Sungai the horse looked fleetingly at Raxri. A look of judgment. A look of contempt? What a strange horse. What an expressive horse.

The look was oppressive. Completely oppressive. Raxri felt like they were crumbling, hands disjointing under Sungai's almighty gaze.

Sungai exhaled as if in confirmation or affirmation, after a moment.

"Thank you Sungai," Akazha said. She mounted Sungai and then offered her hand to help Raxri. Raxri took it.

"Thank you, great witch."

"Don't thank me yet," she said. "You never know: I might lead you yet into certain death, and I will use your screaming soul as an ingredient for my elixir. Hyah!" She stirred Sungai into a gallop, and off they went, riding out of the temple complex and down the broken set of stairs that led up to the temple.

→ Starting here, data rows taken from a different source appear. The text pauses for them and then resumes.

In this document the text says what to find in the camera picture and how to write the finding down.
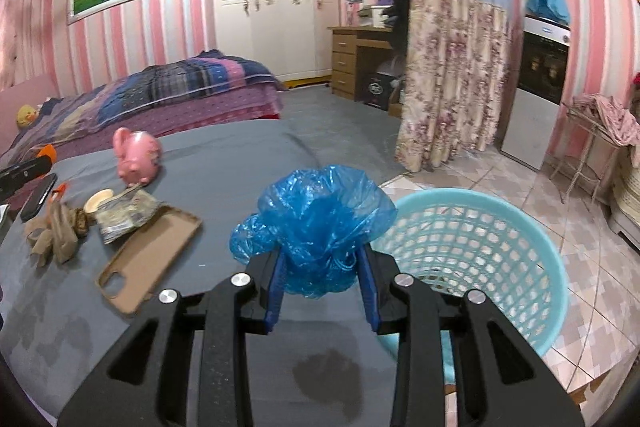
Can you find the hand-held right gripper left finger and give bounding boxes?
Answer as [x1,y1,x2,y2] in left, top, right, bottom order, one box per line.
[57,251,287,427]

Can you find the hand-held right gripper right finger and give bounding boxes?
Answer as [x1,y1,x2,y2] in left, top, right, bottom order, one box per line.
[359,244,586,427]

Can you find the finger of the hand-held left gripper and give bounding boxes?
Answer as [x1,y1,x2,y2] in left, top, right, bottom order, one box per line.
[0,158,52,196]

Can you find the blue plastic bag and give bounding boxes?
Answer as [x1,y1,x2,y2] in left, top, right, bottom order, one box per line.
[229,164,398,298]

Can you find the teal plastic basket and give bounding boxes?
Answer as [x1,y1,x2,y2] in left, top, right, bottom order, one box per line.
[369,188,570,397]

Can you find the black smartphone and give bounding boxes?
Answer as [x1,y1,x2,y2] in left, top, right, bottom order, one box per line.
[20,173,58,223]

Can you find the yellow duck plush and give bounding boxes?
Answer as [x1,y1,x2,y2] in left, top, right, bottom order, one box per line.
[16,104,41,128]

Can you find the tan crumpled cloth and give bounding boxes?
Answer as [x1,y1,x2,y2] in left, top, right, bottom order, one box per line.
[24,202,78,268]

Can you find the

More of those split gateways flanked the stair path at specific intervals, looking like arches but with the top section removed. "Heaven Mountain Gates," said Akazha. "Going through such gates bears to the soul the climbing of the mountain and, subsequently, the symbolic entering of heaven. The entrances are always found at the top of tall mounts."

"I see." Raxri stared at the gates. Its old architects carved it out of ebon night stone.

Eventually, the stone path ended with the last Heaven Mountain Gate, and they burst out into a dirt path that wound up. The path was decidedly flat, leading to a slight grassland before it eventually fell into the sea. Though the Horned Moon watched on this night, the sea was pure black.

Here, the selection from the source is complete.